Sultan teyzede seslerimizi duyup salona girince sırayla abim onunla da kucaklaştı.

Eve resmen neşe gelmişti. taki dedemin sesini duyana kadar.

“Aytekin torunum hoş geldin.” diye konuşan dedemin sesi ile yüzümdeki gülümsemem soldu.

“Hoş buldum dede. Nasılsın? İyi misin?” diye konuşan abime baktım.

“Hamdolsun. Seni gördüm daha iyi oldum.”

“Siz sohbet edin ben bir üzerimi değiştireyim.” diye annemin kulağına fısıldayıp odama doğru çıktım. İçeri geçerek kapımı kilitledim.

Odamın penceresi açıktı. Önce oraya doğru adımladım. Elim yukarıda perdenin ucunda kalırken gözlerim karşıdaki evin yanmayan ışıklarında gezindi. Gelmemişti.

“Aman banane. Dediği oldu işte Ali Asaf değil, Ali artık.” demem bile sanki birisi kalbimin köşesindeki penceremi taş attı.

Perdeyi hızla çekip örttüm. Tekrar perdeyi açıp baktım. “Neden gelmedi ki?” Duvardaki saate baktım. Vakit gece yarısına geliyordu. Kırgın düşlerime hüzün düştü. Perdeyi tekrar çektim.

Gelmezse gelmesindi belki de barda yanına giden kıza gitmişti. Yüzümün asılması ile üzerimi çıkartıp düz bej renkli takımımı giydim. Gözlerim ağlamaktan kızarmıştı. Hiçbir sözümü tutamıyordum.
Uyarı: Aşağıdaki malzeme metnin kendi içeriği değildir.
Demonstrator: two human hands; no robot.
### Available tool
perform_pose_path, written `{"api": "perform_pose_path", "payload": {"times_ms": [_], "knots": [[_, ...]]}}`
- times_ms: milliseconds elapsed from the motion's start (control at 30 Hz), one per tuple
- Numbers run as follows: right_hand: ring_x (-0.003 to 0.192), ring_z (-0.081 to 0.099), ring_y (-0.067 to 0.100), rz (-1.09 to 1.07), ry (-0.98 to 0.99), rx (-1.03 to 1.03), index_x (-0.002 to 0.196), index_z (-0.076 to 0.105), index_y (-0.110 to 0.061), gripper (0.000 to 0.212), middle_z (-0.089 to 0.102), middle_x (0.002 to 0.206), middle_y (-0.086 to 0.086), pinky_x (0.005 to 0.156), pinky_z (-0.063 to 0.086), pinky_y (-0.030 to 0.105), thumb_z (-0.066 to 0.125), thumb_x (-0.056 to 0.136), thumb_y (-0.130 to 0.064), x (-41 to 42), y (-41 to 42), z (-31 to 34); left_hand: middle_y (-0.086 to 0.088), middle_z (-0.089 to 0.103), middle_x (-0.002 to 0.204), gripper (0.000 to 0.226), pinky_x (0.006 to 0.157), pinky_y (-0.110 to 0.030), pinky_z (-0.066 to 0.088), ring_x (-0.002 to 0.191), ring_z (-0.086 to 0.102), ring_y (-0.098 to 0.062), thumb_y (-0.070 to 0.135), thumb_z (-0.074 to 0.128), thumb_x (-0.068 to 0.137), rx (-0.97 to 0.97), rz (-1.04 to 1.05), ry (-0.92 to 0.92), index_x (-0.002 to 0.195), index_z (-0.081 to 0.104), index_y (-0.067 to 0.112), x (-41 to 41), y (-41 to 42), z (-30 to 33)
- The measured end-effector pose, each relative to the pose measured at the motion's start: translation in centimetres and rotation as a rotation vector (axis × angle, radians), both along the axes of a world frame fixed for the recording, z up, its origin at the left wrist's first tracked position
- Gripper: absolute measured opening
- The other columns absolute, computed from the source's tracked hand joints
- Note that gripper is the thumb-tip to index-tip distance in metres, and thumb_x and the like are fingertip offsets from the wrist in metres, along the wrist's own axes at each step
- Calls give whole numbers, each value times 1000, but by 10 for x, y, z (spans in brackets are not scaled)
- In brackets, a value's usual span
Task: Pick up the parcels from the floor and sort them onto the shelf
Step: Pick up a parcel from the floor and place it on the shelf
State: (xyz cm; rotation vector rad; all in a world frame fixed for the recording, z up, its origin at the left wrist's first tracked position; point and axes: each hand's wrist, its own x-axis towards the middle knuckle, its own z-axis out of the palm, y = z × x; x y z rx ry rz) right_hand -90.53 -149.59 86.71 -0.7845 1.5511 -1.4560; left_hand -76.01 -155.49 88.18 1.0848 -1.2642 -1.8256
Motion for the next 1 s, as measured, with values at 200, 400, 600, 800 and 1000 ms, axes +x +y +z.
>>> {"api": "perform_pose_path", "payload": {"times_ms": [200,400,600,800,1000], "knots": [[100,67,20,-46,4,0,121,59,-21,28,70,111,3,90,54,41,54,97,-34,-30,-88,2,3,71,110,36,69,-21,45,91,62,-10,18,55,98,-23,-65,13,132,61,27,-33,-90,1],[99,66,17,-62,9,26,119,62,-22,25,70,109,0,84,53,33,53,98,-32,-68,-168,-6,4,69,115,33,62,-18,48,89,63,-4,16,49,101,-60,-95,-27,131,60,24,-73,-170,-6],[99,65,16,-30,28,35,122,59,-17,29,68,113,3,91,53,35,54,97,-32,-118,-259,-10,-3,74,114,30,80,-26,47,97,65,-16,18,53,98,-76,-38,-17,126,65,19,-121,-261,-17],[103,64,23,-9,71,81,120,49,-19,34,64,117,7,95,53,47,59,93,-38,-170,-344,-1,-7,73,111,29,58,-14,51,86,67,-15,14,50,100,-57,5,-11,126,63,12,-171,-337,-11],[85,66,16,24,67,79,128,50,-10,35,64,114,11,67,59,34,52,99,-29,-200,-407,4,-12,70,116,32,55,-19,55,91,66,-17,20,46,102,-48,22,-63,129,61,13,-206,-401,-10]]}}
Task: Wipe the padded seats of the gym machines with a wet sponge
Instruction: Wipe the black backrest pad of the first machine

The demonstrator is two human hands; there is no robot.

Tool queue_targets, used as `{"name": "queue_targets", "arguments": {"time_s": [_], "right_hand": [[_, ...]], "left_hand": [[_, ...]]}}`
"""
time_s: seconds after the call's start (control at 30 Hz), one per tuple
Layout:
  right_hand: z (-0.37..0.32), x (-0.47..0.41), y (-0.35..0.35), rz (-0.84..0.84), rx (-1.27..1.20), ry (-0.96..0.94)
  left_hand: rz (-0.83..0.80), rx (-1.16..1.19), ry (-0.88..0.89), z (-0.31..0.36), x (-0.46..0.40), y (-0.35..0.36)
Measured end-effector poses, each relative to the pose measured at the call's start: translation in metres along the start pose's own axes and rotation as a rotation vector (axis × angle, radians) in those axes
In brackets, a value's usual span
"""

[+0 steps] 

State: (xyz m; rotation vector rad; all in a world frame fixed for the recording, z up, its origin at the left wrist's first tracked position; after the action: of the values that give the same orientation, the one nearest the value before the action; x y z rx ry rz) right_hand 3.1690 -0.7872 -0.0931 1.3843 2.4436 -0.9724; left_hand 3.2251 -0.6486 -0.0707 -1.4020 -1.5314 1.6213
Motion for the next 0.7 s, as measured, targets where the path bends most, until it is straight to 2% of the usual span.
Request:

Hele ki ağlamayacağım dediğim her anım göz yaşıydı.

Banyoda elimi yüzümü yıkayıp odadan çıktım. Abimin yanımda olması bana dayanaktı. Artık gitmeyecekti. Salona geçip yanına gülerek oturdum.

“Bıcırık seni, anne bu kız hiç sana çekmemiş.” diye konuşan abime yüzümü astım. Babam ordan hemen konuya dahil oldu.

“Ne varmış benim kızımda” diye kolunun altına alan babama sarılıp abime “kıskan, beni seviyor.” diye mırıldanıp sarıldım.

Ayağıma hafiften vurması ile gülerek bende bir tane vurdum. “Beni görünce ağlamaya başladı. Neyse ki şöbiyetini getirdim de öyle durdu.” demesi ile durdum.

“Doğru şöbiyetim.” Babamın kolunun altından hızla çıktım.

“Bak şimdiden unutulduk.” diyen sesini duysam da soluğu mutfakta aldım. Masanın üzerinde bir adet şöbiyetim duruyordu. Tabakla bile uğraşamayacaktım. Elime paketten bir dilim alıp ısırdım. Ağlamak hem yorucuydu hem de insanı acıktırıyordu.

Gözlerimin kenarları acısa da bir ısırık daha aldım. Gözlerim doluyordu. Yukarı bakarak yaşlarımı geriye doğru iteledim. Bugün ayrı bir hüzünlüydüm. Sanırım hasta olacaktım.

“Git artık, istemiyorum.” diyerek elimle yaşlarımı savuşturdum.

“Kiminle konuşuyorsun sen?” diye içeri giren Levent abi ile başımı indirip ona doğru döndüm.

Ağzımdaki lokmaları güçlükle yutup konuştum. “Hiç, hiç kimseyle.” Onu serçe kumarhaneden sonra görünce gözlerine baktım. İçki kokusu burnuma ilişti.

Elimde şöbiyet dilimine bakıp “Tatlı mı var?” diye sordu.

“Evet abim getirmiş.” Diyerek mesafeli bir şekilde konuştum. Ona orada neden bulunduğunu sorsam kesin anlardı. Bir şekilde öğrenmenin bir yolunu bulmalıydım.

İçeriden gelen gülüşme sesleri ile “Aytekin mi geldi?” diye sordu.

“İçeride.” Diyerek bende içeri geçecekken sözleri ile duraksadım.

“Tatlı yemeden bırakmam seni.” Gülerek bakması ile bir adım geriye adımladım.

Kaşlarım çatık Levent abiye baktım. “Ye orada duruyor Levent abi.” diyerek masanın üzerindeki tatlı paketini gösterdim. Yanıma doğru gelince gerilip elimdeki dilimim aniden yere düştü.

“Ben burayı temizleyim.” diye konuşarak lavabonun önündeki peçete havlu koparıp yerdeki tatlıyı temizleyerek çöp kutusuna attım. Artık gitsem iyi olurdu gerilmekten midem burkulmuştu.

“Alisya” demesi ile dışarı çıkacakken adımlarım durdu.

“Ali nasıl? İyi mi?” diye sorması ile arkamı döndüm.

“Evet neden sordun?” diyerek kuşku ile kaşlarım büküldü.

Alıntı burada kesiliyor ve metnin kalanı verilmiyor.